O Clube de Voleibol da Autoridade Tributária de Nampula participou, no passado mês de Abril, em Tripoli, capital da Líbia, no Campeonato Africano de Clubes Campeões de África, edição 2012. E apesar do oitavo lugar conquistado tornou-se a primeira equipa moçambicana a chegar aos quartos-de-final, bem como a inscrever a posição assumida no livro de recordes do país.

Nesta semana a conversa é com Efraím Solano, técnico ao serviço da Autoridade Tributária, o responsável pelo projecto de estruturação de uma equipa que, depois de se sagrar campeã da Zona VI, surpreendeu o continente africano ao ser consagrada como a sensação do certame que decorreu na Líbia. O nosso entrevistado que definiu, nas entrelinhas, a sua equipa como um exemplo a seguir no país, falou também de assuntos ligados à vida do voleibol moçambicano.

Jornal @Verdade – Qual é o seu sentimento encontrando- -se a comandar uma equipa na maior competição africana de voleibol a nível de clubes?

Efraím Solano – Depois de um período longo de trabalho, ultrapassando vários obstáculos, primeiro estar na Líbia e, segundo, conquistar a oitava posição é para mim motivo de muita satisfação. Sinto-me bastante orgulho por pertencer a esta geração de vencedores.

@V – Quer dizer que se sente confortável por ter terminado na oitava posição da competição?

ES – É uma posição que pode não orgulhar ou não significar muito para ninguém. Mas só o facto de termos passado da fase de grupos e ainda na qualidade de equipa improvável, sendo a primeira vez na história de Moçambique em competições africanas, é bastante relevante.

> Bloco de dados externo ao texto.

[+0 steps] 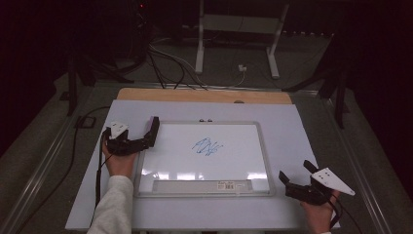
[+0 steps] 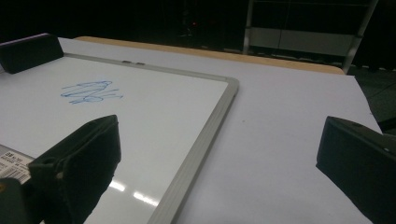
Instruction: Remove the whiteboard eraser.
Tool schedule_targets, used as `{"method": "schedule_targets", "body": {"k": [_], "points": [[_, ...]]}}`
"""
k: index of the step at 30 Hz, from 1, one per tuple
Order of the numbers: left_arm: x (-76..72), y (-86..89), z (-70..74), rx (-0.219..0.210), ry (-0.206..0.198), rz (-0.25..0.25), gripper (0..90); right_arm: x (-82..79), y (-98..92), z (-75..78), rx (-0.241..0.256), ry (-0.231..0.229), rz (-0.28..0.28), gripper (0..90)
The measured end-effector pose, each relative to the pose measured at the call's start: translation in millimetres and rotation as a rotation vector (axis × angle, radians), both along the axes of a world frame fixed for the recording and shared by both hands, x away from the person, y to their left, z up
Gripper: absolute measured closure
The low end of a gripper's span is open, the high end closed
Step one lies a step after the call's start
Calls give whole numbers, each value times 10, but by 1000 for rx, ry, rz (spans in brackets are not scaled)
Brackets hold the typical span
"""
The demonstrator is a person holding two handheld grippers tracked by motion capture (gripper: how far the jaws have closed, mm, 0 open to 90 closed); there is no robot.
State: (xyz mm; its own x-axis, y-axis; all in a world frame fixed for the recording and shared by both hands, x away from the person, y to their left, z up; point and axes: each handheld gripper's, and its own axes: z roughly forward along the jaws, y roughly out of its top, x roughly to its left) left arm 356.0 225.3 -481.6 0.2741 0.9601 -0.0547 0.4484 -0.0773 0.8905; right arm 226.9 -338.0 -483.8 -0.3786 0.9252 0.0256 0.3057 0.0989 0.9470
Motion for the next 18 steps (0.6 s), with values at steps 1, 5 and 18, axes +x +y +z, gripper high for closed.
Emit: {"method": "schedule_targets", "body": {"k": [1,5,18], "points": [[11,0,-7,-2,5,2,14,0,1,0,0,0,1,2],[48,-1,-31,-11,25,13,14,2,-1,0,0,1,0,2],[174,-9,-39,-23,106,18,75,-1,-4,4,3,-2,0,2]]}}
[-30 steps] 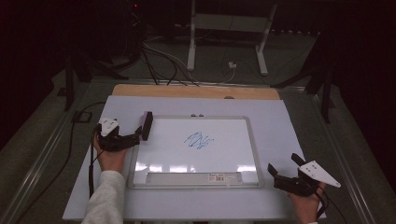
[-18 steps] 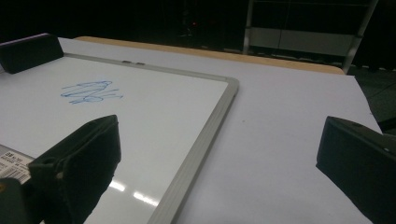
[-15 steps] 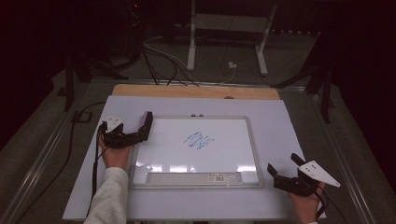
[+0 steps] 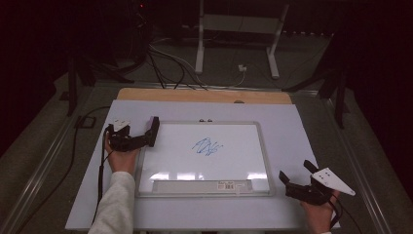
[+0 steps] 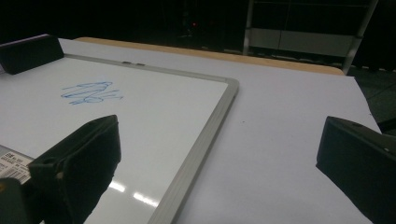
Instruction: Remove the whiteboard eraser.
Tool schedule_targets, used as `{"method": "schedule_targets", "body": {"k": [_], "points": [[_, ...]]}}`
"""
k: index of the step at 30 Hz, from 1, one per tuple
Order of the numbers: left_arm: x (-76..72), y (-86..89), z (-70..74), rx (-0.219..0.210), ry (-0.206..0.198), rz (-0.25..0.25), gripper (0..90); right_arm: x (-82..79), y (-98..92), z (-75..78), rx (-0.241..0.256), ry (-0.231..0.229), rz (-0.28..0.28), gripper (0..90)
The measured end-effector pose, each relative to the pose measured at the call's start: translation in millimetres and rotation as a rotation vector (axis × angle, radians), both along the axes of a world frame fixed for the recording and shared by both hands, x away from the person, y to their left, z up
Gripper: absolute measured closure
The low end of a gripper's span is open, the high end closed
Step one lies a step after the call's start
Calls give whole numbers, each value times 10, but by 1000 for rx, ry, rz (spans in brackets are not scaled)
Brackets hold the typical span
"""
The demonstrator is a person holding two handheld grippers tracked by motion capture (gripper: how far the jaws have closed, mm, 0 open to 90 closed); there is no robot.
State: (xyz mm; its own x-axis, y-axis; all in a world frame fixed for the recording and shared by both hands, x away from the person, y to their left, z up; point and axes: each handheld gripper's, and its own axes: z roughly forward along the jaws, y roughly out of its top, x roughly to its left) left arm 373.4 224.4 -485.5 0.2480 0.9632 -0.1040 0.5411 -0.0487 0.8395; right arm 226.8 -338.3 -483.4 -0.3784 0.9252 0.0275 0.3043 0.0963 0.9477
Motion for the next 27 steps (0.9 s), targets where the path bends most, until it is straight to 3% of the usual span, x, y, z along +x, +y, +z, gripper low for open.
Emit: {"method": "schedule_targets", "body": {"k": [5,11,23,27], "points": [[43,-15,-9,19,17,52,137,-2,-5,3,1,-2,0,2],[69,-37,-67,36,63,43,168,0,-8,2,1,-1,0,2],[102,-116,-125,-55,98,-25,217,-5,-2,6,0,-2,0,2],[106,-153,-145,-84,108,-52,270,-5,-12,7,4,-3,-2,2]]}}
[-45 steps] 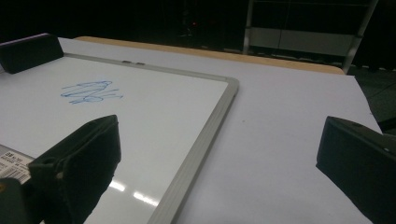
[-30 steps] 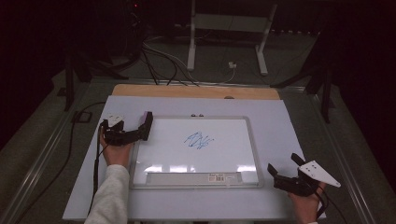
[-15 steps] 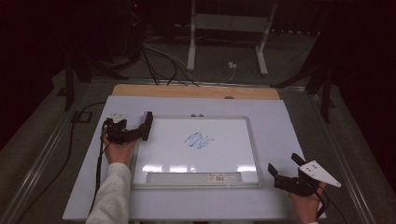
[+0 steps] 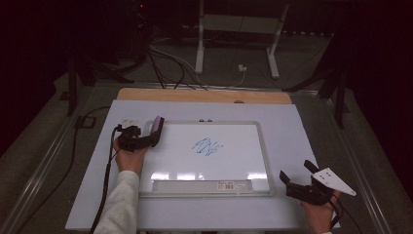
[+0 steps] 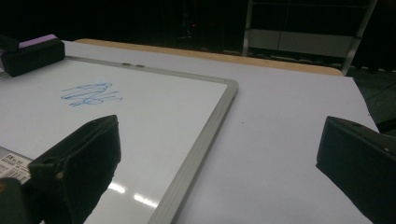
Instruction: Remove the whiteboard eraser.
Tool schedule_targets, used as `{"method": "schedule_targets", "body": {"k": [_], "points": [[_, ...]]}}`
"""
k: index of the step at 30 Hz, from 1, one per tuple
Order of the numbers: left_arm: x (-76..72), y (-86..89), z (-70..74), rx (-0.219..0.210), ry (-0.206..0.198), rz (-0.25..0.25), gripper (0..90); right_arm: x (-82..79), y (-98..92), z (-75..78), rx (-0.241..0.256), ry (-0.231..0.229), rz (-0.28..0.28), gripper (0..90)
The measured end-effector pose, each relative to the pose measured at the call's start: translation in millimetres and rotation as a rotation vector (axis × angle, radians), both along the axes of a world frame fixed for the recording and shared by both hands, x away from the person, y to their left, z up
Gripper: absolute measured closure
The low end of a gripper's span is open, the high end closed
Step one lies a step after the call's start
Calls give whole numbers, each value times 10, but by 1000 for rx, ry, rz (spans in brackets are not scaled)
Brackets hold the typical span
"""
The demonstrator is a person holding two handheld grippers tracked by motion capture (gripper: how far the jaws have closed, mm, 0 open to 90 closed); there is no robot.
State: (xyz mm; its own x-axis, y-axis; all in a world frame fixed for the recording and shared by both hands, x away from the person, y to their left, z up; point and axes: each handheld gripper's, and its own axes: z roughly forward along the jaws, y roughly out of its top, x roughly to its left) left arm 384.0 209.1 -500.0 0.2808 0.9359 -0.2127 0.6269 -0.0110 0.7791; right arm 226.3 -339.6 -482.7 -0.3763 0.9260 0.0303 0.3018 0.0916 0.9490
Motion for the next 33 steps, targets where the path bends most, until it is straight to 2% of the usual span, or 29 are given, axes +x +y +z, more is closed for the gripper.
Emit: {"method": "schedule_targets", "body": {"k": [6,10,12,20,25,30,33], "points": [[5,-17,-22,-23,12,-20,315,-1,-3,1,0,-2,0,2],[14,-47,-75,-6,37,-32,351,0,-1,2,0,-1,1,2],[11,-44,-87,-6,37,-35,396,-2,-4,4,0,-4,0,2],[18,-23,-83,-18,53,-39,407,0,-8,4,0,-5,0,2],[20,-26,-85,-11,49,-43,405,-2,-2,4,1,-4,2,2],[27,-41,-117,15,62,-41,389,0,-4,3,1,-1,2,2],[18,-51,-110,29,45,-33,408,0,-4,3,1,-1,2,2]]}}
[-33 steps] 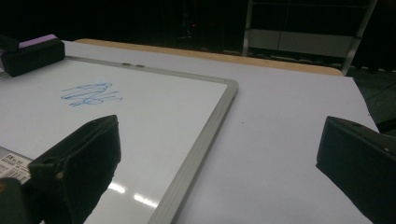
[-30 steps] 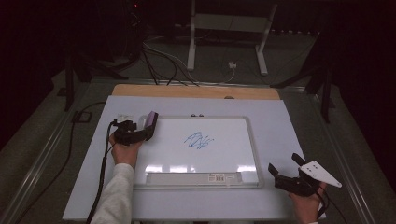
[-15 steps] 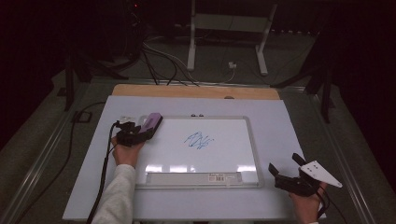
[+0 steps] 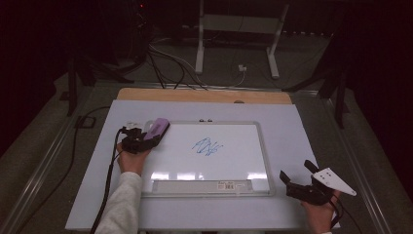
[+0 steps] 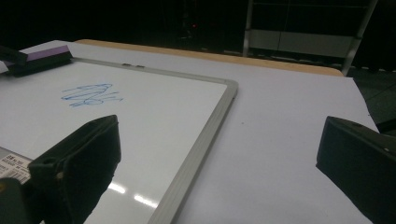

@V – Qual foi o segredo para alcançar este resultado histórico?

ES – O nosso trabalho é complexo e teve a sua génese há sensivelmente três anos. Engloba várias componentes desde a psicológica, a nutricional até à técnica da equipa. A palavra-chave do nosso sucesso é a capacidade do atleta de estar no voleibol.

@V – O que falhou para que esta equipa da Autoridade Tributária não fosse para além dos quartos-de- -final?

ES – Temos, em primeiro lugar, que olhar para o grupo em que estivemos inseridos, com equipas do Quénia, de Uganda e da Costa do Marfim que constituem, de per si, potências a nível do continente. Em segundo, olhar para o “azar” que tivemos no sorteio dos quartos-de-final ao cruzarmos o caminho de um anfitrião que todos sabemos o que representa também para o continente africano.

@V – Teve a oportunidade, nesta competição, de ombrear com equipas com um nível elevado em termos de rendimento no voleibol. Qual é a avaliação que faz de Moçambique neste momento?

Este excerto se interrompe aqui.